Tel +86 371-65580334
Background: Colorectal cancer (CRC) is one of the most common malignant cancers globally. Circular RNAs (circRNAs) have been implicated in the development of CRC. In this paper, we set to explore the precise action of circ_0067835 in CRC progression and radioresistance.

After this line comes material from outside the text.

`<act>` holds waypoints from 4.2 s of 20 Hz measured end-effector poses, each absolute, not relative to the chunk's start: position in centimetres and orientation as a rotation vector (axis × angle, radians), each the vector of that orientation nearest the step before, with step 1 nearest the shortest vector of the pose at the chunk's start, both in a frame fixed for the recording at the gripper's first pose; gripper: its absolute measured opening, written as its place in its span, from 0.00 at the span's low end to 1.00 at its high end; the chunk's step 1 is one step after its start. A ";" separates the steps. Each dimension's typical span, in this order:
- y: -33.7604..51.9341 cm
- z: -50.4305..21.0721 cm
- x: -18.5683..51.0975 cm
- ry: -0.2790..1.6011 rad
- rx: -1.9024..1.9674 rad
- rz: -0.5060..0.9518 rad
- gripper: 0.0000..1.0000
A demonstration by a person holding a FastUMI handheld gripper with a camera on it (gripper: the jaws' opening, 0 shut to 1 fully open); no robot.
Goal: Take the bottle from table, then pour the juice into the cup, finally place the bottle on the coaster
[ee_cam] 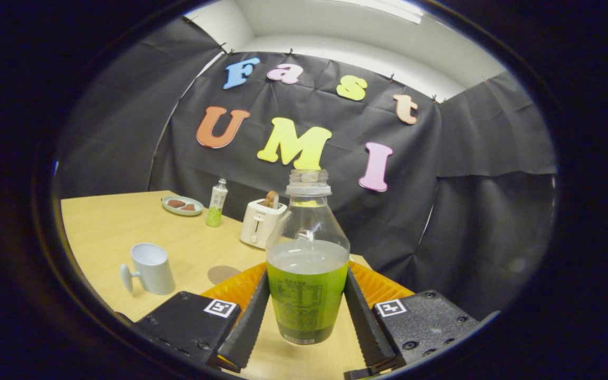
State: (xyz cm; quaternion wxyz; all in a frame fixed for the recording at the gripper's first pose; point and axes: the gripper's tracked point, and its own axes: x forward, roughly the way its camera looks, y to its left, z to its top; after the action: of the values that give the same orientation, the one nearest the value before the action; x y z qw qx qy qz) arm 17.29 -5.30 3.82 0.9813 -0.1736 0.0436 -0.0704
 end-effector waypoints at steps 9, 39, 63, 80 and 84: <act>-4.6 6.3 18.9 0.076 -0.674 -0.191 0.81; 5.6 1.7 23.7 -0.040 -1.504 -0.239 0.81; 7.4 4.3 24.8 -0.081 -1.867 -0.318 0.81; 9.0 4.8 24.9 -0.111 -2.059 -0.335 0.81; 8.9 5.6 25.4 -0.104 -2.070 -0.348 0.81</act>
State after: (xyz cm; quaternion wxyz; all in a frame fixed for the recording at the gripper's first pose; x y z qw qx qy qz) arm 25.37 8.95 5.55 0.4968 -0.8548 -0.0428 -0.1437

Methods: Quantitative real-time polymerase chain reaction (qRT-PCR) was used to evaluate the expression of circ_0067835, microRNA-296-5p (miR-296-5p) and insulin-like growth factor 1 receptor (IGF1R). Western blot was used to measure the level of IGF1R protein. Cell proliferation, cell cycle distribution and apoptosis were determined by Cell Counting Kit-8 (CCK-8), colony formation, flow cytometry and caspase-3 activity assays, respectively. The direct relationship between miR-296-5p and circ_0067835 or IGF1R was verified by dual-luciferase reporter assays. Additionally, in vivo assays were applied to confirm the role of circ_0067835 in vivo.
Results: Exosomal circ_0067835 was upregulated in the serum of CRC patients after radiotherapy. Exosome-mediated circ_0067835 knockdown repressed cell proliferation, cell cycle progression, and enhanced cell apoptosis and radiosensitivity in vitro. Circ_0067835 sponged miR-296-5p to regulate IGF1R expression in CRC cells. Moreover, the knockdown of circ_0067835 regulated CRC cell behaviors by up-regulating miR-296-5p and down-regulating IGF1R in vitro. Furthermore, circ_0067835 knockdown diminished tumor growth and promoted cell radiosensitivity in vivo.
Conclusion: Circ_0067835 knockdown suppressed CRC progression and enhanced CRC cell radiosensitivity partially by the miR-296-5p/IGF1R axis. The findings established a rationale that targeting circ_0067835 might be a promising point for improving CRC treatment.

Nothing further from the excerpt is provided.